▸ What you need to do
In the material below, the lines between the one holding "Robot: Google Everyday" and the one holding "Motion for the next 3", inclusive, are to be set down word for word. Pictures stay out.

·····

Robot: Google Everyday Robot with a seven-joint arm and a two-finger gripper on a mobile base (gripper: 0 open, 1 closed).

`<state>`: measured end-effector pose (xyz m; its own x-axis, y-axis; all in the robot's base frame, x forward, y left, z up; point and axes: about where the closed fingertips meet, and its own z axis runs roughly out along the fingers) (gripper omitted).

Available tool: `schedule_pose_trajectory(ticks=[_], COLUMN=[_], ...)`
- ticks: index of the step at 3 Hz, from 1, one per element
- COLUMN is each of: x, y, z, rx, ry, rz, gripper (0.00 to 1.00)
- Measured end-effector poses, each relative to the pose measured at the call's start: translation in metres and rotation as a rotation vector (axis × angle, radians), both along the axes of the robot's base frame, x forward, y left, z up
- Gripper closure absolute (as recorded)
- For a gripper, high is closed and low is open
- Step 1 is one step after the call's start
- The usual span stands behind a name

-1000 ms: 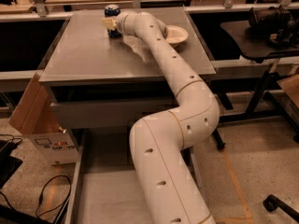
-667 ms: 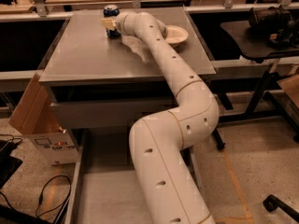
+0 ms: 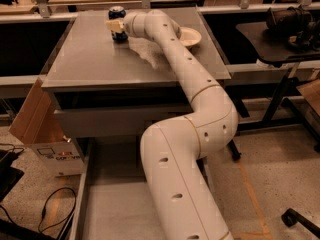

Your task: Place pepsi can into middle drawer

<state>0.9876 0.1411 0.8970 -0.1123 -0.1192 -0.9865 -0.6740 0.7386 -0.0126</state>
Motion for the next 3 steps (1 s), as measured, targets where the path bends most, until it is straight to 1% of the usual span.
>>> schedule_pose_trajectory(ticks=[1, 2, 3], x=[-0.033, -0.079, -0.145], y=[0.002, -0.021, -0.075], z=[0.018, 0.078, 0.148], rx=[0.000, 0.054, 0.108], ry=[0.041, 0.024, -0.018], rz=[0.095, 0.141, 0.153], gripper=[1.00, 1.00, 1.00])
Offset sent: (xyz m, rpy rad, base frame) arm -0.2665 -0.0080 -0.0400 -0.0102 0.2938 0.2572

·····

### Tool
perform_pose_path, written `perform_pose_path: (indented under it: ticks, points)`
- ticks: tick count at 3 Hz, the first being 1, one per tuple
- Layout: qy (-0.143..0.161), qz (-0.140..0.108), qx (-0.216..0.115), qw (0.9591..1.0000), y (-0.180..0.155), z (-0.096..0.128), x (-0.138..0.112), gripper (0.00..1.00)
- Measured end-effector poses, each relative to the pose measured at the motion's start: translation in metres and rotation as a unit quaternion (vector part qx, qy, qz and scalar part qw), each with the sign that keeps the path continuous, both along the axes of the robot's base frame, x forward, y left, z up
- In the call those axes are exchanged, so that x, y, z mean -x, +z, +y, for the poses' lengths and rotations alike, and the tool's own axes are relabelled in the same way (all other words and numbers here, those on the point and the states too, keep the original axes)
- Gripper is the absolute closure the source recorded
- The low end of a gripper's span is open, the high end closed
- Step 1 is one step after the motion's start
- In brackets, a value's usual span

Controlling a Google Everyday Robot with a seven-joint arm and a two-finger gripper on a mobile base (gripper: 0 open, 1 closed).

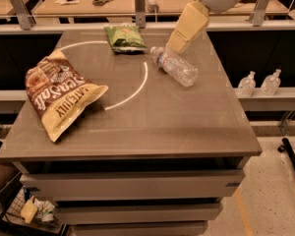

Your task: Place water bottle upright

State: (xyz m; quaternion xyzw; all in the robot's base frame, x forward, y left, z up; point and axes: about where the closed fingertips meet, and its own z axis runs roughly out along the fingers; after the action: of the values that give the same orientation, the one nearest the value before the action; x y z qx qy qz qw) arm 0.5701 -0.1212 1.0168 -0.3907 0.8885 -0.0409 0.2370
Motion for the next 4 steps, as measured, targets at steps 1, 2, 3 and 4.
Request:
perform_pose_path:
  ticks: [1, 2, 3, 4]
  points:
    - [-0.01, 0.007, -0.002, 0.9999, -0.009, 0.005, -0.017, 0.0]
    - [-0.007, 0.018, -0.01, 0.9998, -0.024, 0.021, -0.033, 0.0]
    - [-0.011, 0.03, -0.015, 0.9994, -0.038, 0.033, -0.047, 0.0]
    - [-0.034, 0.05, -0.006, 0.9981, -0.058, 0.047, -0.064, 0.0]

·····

▸ Task solution
Robot: Google Everyday Robot with a seven-joint arm and a two-finger gripper on a mobile base (gripper: 0 open, 1 closed).

`<state>`: measured end-effector pose (xyz m; its own x-axis, y-axis; all in the robot's base frame, x forward, y left, z up; point and axes: about where the closed fingertips meet, and its own z axis runs roughly out along the fingers) (gripper omitted).

Available tool: `schedule_pose_trajectory(ticks=[_], COLUMN=[_], ...)`
- ticks: index of the step at 3 Hz, from 1, one per element
- COLUMN is each of: x, y, z, rx, ry, rz, gripper (0.00 to 1.00)
- Measured end-effector poses, each relative to the pose measured at the call's start: translation in metres and rotation as a rotation vector (axis × angle, radians), both along the axes of the robot's base frame, x forward, y left, z up
- Gripper closure absolute (as recorded)
- For a gripper, high is closed and low is open
- Step 1 is one step after the call's start
- The usual span stands behind a name

-1000 ms: 
-667 ms: 
+0 ms: 

Your task: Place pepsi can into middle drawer

<state>0.9876 0.1411 0.8970 -0.1123 -0.1192 -0.9865 -0.6740 0.7386 -0.0126</state>
Motion for the next 3 steps (1 s), as measured, targets where the path bends most, until it is straight to 1% of the usual span.

There is nothing further in this answer.